GIVEN DATA:
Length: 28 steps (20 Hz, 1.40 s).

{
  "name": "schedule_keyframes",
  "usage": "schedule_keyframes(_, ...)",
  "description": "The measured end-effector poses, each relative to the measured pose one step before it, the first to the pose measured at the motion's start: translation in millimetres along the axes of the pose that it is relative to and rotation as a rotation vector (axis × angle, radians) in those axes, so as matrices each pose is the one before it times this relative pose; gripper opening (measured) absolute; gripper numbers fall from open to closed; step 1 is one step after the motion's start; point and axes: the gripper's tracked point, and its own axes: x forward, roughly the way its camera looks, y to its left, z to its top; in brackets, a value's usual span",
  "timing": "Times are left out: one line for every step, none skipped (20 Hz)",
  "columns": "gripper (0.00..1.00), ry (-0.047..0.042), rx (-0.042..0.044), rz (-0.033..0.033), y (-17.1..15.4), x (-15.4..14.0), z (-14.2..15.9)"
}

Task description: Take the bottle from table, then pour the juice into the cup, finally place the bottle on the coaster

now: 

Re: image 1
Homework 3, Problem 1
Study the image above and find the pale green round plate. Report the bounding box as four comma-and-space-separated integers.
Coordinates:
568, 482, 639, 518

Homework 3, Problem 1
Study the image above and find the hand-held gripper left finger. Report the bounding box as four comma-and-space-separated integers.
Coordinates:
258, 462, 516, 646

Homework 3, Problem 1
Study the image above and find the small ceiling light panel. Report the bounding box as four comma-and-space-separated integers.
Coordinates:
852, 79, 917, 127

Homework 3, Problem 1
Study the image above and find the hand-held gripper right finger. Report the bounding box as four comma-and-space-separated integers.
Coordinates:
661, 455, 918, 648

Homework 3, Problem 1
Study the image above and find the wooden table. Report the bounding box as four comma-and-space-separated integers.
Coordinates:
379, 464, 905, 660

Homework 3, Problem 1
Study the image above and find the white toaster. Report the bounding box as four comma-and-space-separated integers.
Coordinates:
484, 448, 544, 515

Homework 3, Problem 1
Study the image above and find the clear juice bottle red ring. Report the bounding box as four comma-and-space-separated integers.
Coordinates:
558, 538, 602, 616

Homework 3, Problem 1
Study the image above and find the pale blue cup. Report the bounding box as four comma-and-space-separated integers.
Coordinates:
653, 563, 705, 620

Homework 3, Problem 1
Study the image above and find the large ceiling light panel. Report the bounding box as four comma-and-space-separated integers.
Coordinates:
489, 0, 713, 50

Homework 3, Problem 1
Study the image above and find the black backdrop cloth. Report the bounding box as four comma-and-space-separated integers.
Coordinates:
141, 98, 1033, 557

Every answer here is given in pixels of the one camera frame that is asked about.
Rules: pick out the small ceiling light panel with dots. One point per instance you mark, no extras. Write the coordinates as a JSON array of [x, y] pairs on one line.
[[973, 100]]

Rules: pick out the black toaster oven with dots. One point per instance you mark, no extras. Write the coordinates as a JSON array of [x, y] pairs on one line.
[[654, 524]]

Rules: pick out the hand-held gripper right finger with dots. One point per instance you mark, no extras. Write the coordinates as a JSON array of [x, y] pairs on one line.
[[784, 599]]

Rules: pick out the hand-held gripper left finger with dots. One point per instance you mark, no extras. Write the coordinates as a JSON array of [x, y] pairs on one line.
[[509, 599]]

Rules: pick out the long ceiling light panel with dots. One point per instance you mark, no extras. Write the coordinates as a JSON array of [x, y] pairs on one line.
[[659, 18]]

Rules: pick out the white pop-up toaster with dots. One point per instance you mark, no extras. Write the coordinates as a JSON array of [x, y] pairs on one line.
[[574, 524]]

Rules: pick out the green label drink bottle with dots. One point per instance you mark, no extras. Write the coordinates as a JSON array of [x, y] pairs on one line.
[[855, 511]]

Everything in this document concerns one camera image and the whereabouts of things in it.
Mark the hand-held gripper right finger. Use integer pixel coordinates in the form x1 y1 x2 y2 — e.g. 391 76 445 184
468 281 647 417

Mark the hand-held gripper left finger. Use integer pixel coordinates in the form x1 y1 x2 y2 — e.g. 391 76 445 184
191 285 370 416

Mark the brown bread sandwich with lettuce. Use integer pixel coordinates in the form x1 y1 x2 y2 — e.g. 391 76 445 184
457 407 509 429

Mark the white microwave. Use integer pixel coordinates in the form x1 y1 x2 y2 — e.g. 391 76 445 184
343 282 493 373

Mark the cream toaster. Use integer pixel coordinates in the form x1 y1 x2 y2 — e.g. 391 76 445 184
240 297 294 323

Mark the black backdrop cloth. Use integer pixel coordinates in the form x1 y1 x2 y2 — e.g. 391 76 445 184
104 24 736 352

TRY IT: Would you transcribe the entire listing above without any deviation?

EXERCISE RESPONSE:
Length: 28 steps (20 Hz, 1.40 s).

{
  "name": "schedule_keyframes",
  "usage": "schedule_keyframes(_, ...)",
  "description": "The measured end-effector poses, each relative to the measured pose one step before it, the first to the pose measured at the motion's start: translation in millimetres along the axes of the pose that it is relative to and rotation as a rotation vector (axis × angle, radians) in those axes, so as matrices each pose is the one before it times this relative pose; gripper opening (measured) absolute; gripper numbers fall from open to closed; step 1 is one step after the motion's start; point and axes: the gripper's tracked point, and its own axes: x forward, roughly the way its camera looks, y to its left, z to its top; in brackets, a value's usual span",
  "timing": "Times are left out: one line for every step, none skipped (20 Hz)",
  "columns": "gripper (0.00..1.00), ry (-0.047..0.042), rx (-0.042..0.044), rz (-0.033..0.033), y (-17.1..15.4), x (-15.4..14.0), z (-14.2..15.9)"
}

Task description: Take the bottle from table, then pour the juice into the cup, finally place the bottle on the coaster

now: 

Re: image 1
Homework 3, Problem 1
Study the image above and find the pale green round plate. Report the bounding box as four comma-and-space-separated integers.
Coordinates:
568, 482, 639, 518

Homework 3, Problem 1
Study the image above and find the hand-held gripper left finger. Report the bounding box as four comma-and-space-separated integers.
Coordinates:
258, 462, 516, 646

Homework 3, Problem 1
Study the image above and find the small ceiling light panel. Report the bounding box as four comma-and-space-separated integers.
Coordinates:
852, 79, 917, 127

Homework 3, Problem 1
Study the image above and find the hand-held gripper right finger. Report the bounding box as four comma-and-space-separated integers.
Coordinates:
661, 455, 918, 648

Homework 3, Problem 1
Study the image above and find the wooden table. Report the bounding box as four comma-and-space-separated integers.
Coordinates:
379, 464, 905, 660

Homework 3, Problem 1
Study the image above and find the white toaster. Report the bounding box as four comma-and-space-separated integers.
Coordinates:
484, 448, 544, 515

Homework 3, Problem 1
Study the image above and find the clear juice bottle red ring. Report the bounding box as four comma-and-space-separated integers.
Coordinates:
558, 538, 602, 616

Homework 3, Problem 1
Study the image above and find the pale blue cup. Report the bounding box as four comma-and-space-separated integers.
Coordinates:
653, 563, 705, 620

Homework 3, Problem 1
Study the image above and find the large ceiling light panel. Report the bounding box as four comma-and-space-separated integers.
Coordinates:
489, 0, 713, 50

Homework 3, Problem 1
Study the image above and find the black backdrop cloth. Report the bounding box as four comma-and-space-separated integers.
Coordinates:
141, 98, 1033, 557

Every answer here is given in pixels of the one camera frame that is asked about.
Rules: pick out the small ceiling light panel with dots. One point per instance you mark, no extras. Write the coordinates as a JSON array of [x, y] pairs on one line.
[[973, 100]]

Rules: pick out the black toaster oven with dots. One point per instance you mark, no extras. Write the coordinates as a JSON array of [x, y] pairs on one line.
[[654, 524]]

Rules: pick out the hand-held gripper right finger with dots. One point per instance you mark, no extras. Write the coordinates as a JSON array of [x, y] pairs on one line.
[[784, 599]]

Rules: pick out the hand-held gripper left finger with dots. One point per instance you mark, no extras. Write the coordinates as a JSON array of [x, y] pairs on one line.
[[509, 599]]

Rules: pick out the long ceiling light panel with dots. One point per instance you mark, no extras. Write the coordinates as a JSON array of [x, y] pairs on one line.
[[659, 18]]

Rules: pick out the white pop-up toaster with dots. One point per instance you mark, no extras. Write the coordinates as a JSON array of [x, y] pairs on one line.
[[574, 524]]

Rules: pick out the green label drink bottle with dots. One point per instance you mark, no extras. Write the coordinates as a JSON array of [x, y] pairs on one line.
[[855, 511]]

Everything in this document concerns one camera image and the whereabouts of things in it.
Mark the hand-held gripper right finger. Use integer pixel coordinates in the form x1 y1 x2 y2 — e.g. 391 76 445 184
468 281 647 417

Mark the hand-held gripper left finger. Use integer pixel coordinates in the form x1 y1 x2 y2 — e.g. 391 76 445 184
191 285 370 416

Mark the brown bread sandwich with lettuce. Use integer pixel coordinates in the form x1 y1 x2 y2 — e.g. 391 76 445 184
457 407 509 429

Mark the white microwave. Use integer pixel coordinates in the form x1 y1 x2 y2 — e.g. 391 76 445 184
343 282 493 373

Mark the cream toaster. Use integer pixel coordinates in the form x1 y1 x2 y2 — e.g. 391 76 445 184
240 297 294 323

Mark the black backdrop cloth. Use integer pixel coordinates in the form x1 y1 x2 y2 — e.g. 391 76 445 184
104 24 736 352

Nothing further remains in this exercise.